(Reuters Health) – Managing menopausal symptoms like hot flashes may be possible without taking hormones, but the evidence supporting most alternatives is weak, European researchers say.
A multinational team analyzed past studies on treatments ranging from exercise to antidepressants and behavioral therapy, in a review conducted for the European Menopause and Andropause Society (EMAS).
Lead study author Gesthimani Mintziori, of the Aristotle University of Thessaloniki, Greece, told Reuters Health the group drafted the position paper on hormone alternatives because it could be confusing for women “to figure out what works best or what would work better for them.”
The review is meant to help doctors help their patients navigate the options. “In any case the choice of therapy should be the result of a joint decision-making procedure, together with their physician,” he said in an email.
Because many women do not want to take hormones, or cannot take them for medical reasons, the authors reviewed studies that assessed a wide range of alternatives – including lifestyle modifications, diet and food supplements, prescription medications, and behavioral and alternative/complementary therapies.

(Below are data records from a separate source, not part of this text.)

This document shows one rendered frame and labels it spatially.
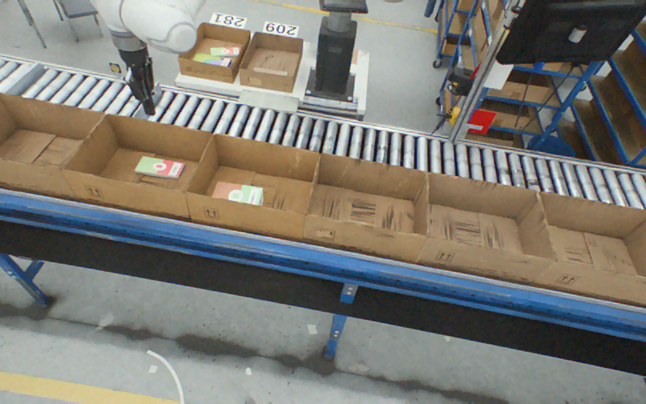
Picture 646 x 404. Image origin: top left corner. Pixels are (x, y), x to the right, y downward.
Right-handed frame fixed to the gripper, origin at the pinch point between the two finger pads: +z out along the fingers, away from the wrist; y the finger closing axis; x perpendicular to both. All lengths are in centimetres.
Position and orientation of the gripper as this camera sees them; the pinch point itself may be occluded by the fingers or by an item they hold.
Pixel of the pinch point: (148, 104)
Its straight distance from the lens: 143.0
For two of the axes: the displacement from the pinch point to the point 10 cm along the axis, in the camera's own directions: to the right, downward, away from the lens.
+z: -1.1, 6.3, 7.7
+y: 2.1, -7.4, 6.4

The results were decidedly mixed, they reported online April 22 in Maturitas.
However, “for women who cannot or do not wish to take estrogens, non-hormonal management is now a realistic option,” they wrote.
For exercise, there was insufficient or conflicting evidence that it relieved hot flashes, but the researchers say it is worth trying because it could help improve overall quality of life and offset the increase in heart disease risk women face after menopause.
Evidence for supplements or a diet rich in phytoestrogens was also weak.
For selective serotonin-reuptake inhibitors (SSRIs) and serotonin norepinephrine-reuptake inhibitors (SNRIs), there was evidence that they are effective in decreasing both the frequency and severity of hot flashes. Only paroxetine (Brisdelle, Noven Therapeutics) has been approved in the U.S. to treat hot flashes.
Gababentin has also been studied as an alternative to hormone therapy, and some research has found it to be effective as well.
Finally, for behavioral interventions such as cognitive therapy, and alternative medical therapy such as acupuncture, the available evidence is still limited.
Dr. Wulf Utian, medical director for The North American Menopause Society, said he doesn’t feel this is the definitive guideline for what works and what doesn’t.
“There were a number of problems with the methodology of this paper,” said Utian, who was not involved in the review. “And none of the papers they reviewed gave a level of evidence. There also isn’t any algorithm for managing symptoms.”
While the position paper pointed out that many of the non-hormonal interventions are not effective, he noted that “if there is one thing we know about hot flashes, there is a high placebo effect when it comes to treatment.” But, he said, “what difference does it make as long as it makes a woman feel better.”
Utian added that while there isn’t a lot of evidence for many of the nonprescription interventions, they also tend not to have any side effects, like some of the drugs. “Women can try them out, and if it makes them feel better, then fine. If not, then they need to have a full discussion with their provider about hormones, which is really the most effective treatment.”